I started to get involved in angel investments in the last quarter of last year.
How did you get into it?
After spending a bit of time in San Francisco and experiencing the vibrant start-up scene there, I started thinking about the opportunities in Singapore. I realised that the government had decided that they wanted to develop the start-up scene and were throwing a bit of money at it in the form of grants and investments. o From time to time, I like to think about where I’d like to be in the future and what I might regret having not done, knowing what I know now. Considering my background and personality, I figured I’d be disappointed if I didn’t get involved with the angel investment scene if the government was successful in creating an ecosystem here.
What were you doing before?
It’s not like I’ve given up my day job to become an angel as I’m an investor by trade.
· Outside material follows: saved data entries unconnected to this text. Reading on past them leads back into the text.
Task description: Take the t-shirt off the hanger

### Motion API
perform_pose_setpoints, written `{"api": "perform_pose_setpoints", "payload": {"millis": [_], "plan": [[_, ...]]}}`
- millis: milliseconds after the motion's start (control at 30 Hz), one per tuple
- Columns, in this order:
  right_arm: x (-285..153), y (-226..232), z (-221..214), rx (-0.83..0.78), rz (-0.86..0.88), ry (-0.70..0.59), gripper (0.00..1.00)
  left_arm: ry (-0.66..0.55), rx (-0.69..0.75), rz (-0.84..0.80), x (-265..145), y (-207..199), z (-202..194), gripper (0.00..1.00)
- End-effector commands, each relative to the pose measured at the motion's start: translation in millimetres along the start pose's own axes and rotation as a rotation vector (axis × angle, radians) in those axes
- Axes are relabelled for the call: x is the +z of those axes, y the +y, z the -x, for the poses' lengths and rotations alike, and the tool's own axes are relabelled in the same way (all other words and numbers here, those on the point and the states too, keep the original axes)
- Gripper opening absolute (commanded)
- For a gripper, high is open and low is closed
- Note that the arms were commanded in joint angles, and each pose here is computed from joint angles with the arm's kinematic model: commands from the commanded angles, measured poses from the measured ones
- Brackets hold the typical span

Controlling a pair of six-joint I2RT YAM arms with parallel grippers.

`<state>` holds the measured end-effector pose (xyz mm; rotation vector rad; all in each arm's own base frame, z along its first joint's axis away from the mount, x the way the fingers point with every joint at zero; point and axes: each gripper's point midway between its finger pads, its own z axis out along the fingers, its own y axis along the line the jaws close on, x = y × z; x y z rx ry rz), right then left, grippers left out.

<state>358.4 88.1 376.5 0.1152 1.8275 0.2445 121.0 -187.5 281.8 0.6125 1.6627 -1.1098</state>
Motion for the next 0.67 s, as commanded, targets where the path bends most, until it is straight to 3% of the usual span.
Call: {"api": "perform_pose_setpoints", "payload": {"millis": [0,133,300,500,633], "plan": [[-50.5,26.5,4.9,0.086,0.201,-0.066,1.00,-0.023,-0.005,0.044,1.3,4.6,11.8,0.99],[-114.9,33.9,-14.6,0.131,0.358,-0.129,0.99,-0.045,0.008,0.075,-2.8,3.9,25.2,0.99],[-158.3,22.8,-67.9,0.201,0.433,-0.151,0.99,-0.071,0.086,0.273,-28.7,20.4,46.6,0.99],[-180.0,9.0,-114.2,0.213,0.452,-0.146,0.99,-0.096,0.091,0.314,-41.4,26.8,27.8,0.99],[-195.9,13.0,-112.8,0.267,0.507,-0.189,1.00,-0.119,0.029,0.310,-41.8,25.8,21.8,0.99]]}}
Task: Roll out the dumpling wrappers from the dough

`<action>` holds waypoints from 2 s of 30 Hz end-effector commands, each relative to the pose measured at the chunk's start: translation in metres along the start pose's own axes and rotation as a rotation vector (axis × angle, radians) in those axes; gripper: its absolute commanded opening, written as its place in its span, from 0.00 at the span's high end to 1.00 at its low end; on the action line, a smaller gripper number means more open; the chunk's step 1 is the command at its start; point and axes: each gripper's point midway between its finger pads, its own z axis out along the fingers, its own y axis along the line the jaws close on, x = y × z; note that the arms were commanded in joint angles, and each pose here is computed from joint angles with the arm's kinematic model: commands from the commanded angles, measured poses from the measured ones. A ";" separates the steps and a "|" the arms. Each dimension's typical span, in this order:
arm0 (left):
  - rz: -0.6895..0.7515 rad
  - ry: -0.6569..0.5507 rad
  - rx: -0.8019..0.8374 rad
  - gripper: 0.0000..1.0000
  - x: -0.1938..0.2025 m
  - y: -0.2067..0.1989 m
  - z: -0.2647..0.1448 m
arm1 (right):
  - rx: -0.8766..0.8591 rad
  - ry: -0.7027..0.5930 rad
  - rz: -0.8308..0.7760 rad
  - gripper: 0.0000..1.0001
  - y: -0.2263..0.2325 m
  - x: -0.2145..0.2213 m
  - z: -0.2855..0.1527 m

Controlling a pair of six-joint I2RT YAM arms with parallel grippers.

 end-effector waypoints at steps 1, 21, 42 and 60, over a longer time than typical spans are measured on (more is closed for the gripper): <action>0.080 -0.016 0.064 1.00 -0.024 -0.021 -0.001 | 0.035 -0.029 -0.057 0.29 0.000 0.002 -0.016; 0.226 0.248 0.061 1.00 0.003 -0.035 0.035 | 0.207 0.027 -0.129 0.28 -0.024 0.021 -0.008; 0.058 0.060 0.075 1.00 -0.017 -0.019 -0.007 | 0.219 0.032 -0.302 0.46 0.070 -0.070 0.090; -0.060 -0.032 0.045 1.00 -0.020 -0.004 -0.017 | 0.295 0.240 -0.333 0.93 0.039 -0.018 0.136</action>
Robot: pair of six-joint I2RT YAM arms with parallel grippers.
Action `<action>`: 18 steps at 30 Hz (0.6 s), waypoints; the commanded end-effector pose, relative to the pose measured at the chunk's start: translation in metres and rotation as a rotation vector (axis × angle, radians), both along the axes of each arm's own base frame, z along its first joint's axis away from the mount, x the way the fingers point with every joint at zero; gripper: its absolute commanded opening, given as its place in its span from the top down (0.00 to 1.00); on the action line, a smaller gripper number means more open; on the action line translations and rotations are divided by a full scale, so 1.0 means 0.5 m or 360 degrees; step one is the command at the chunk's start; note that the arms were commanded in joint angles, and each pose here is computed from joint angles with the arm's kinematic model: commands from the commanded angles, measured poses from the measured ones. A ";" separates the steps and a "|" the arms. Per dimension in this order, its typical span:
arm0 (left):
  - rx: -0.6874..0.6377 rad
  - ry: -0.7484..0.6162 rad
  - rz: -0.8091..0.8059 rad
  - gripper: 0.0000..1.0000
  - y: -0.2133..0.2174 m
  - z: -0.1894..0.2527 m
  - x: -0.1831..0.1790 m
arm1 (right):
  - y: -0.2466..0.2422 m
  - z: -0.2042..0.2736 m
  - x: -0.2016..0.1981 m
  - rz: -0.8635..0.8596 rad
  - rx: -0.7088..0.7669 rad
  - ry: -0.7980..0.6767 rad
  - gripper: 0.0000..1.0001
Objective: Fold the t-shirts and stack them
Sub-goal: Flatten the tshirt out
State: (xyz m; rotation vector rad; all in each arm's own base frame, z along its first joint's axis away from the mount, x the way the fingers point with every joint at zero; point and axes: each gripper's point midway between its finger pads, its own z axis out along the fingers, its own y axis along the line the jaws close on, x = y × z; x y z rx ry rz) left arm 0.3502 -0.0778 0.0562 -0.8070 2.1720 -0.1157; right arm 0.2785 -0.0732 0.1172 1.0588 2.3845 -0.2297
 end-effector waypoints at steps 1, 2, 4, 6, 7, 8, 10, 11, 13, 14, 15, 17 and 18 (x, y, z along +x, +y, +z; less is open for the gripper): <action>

I look at angel investing as another asset class, as a means to be able to access ideas or themes that I believe have potential and don’t see it as something completely dissimilar to what I’m doing on a daily basis, although the themes vary somewhat.
What sectors do you like?
I am a fan of productivity, communications, commerce platforms, machine learning, big data and ad tech.
What are the key criteria when you look at an opportunity?
There are a number of other things that I’m looking for as well that are more difficult to quantify. I’d say that I have more of an institutional process because of my previous experiences, which I’m trying to dampen somewhat because of the nature of angel investments. I’m still building the quantifiable aspects that I look for but so far I have:
– Unique idea that could change the way we look at things, something that
– Low egos of the founders, with a high level of focus and belief in the mission
– Economies of scale for the product that they’re aiming to create would be obvious in hindsight that they’re trying to accomplish
Where do you find your opportunities?
Talking to people and being involved with angel networks at the moment. As I mentioned above, I’m currently spending a lot of time building out my networks in the hopes that some of the better ideas will be filtered through to me in the future.
What is the main challenge in this activity?
– Changing the way that I think about investments from a more linear process to being exponential.
– Creating different methods to manage the risk inherent in angel investments.
Tell us your memorable experience or success story.
The health food company that I invested in while at the hedge fund in New Zealand went on to realise a 44% IRR when exited after my departure. The outcome was the result of having a reasonably good management team, great product and some favourable timing. We were just lucky that we were able to participate in their good fortune.
What will be your advice for any start-ups that would like to talk to you?
Be honest – About funding requirements and risks with the business. Also be honest with yourself, are you creating something unique that could add value to society that you truly believe in or are you just doing something to pass the time.